→ Description of the task: Lines containing the word "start" are to be copied from the data below.

→ Recorded information:
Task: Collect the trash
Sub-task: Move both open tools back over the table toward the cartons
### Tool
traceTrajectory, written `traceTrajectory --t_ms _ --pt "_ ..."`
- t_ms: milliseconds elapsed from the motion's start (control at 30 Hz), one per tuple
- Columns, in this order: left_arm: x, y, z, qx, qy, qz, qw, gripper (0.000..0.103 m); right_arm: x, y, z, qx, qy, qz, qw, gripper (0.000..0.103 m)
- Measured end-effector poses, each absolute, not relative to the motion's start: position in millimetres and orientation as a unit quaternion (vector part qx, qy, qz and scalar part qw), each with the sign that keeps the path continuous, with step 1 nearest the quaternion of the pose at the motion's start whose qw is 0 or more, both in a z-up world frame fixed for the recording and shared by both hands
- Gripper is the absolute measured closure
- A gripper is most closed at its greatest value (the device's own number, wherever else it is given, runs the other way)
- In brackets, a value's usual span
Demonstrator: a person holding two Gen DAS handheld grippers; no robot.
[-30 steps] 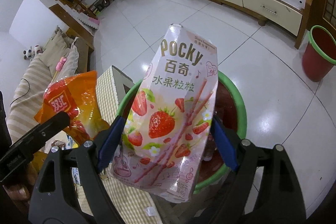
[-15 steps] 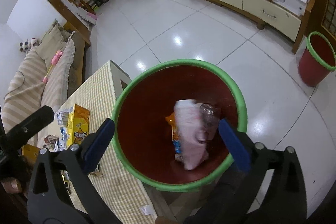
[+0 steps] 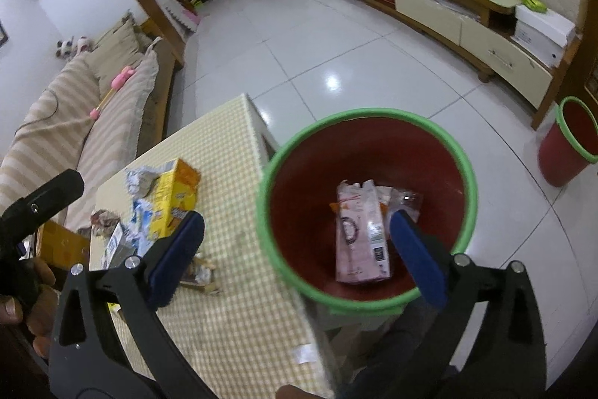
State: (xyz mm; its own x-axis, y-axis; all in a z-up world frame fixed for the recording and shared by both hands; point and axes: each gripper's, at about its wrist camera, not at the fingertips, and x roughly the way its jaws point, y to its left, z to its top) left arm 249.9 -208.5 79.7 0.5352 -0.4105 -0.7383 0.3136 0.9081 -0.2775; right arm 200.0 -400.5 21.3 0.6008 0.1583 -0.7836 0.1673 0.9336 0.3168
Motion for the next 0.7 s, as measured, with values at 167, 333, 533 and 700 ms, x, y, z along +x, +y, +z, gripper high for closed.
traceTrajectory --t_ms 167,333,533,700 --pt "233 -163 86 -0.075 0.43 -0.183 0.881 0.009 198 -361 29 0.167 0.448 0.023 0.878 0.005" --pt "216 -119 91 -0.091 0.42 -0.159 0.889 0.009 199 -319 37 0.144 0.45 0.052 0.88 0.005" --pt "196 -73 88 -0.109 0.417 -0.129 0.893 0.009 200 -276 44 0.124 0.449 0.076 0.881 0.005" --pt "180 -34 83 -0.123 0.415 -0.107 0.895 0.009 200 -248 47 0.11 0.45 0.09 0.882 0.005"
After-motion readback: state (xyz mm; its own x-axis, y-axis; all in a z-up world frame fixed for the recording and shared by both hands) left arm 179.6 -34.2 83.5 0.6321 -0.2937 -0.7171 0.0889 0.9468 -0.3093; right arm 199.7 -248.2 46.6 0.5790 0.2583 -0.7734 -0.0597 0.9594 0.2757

→ Your response:
- t_ms: milliseconds elapsed from the motion's start (control at 30 Hz), one per tuple
- Measured end-effector poses, each absolute, not relative to the motion's start: position in millimetres and orientation as a unit quaternion (vector part qx, qy, qz and scalar part qw), each with the sign that keeps the path continuous, with step 1 nearest the quaternion of the pose at the motion's start whose qw is 0 or more, both in a z-up world frame fixed for the recording and shared by both hands

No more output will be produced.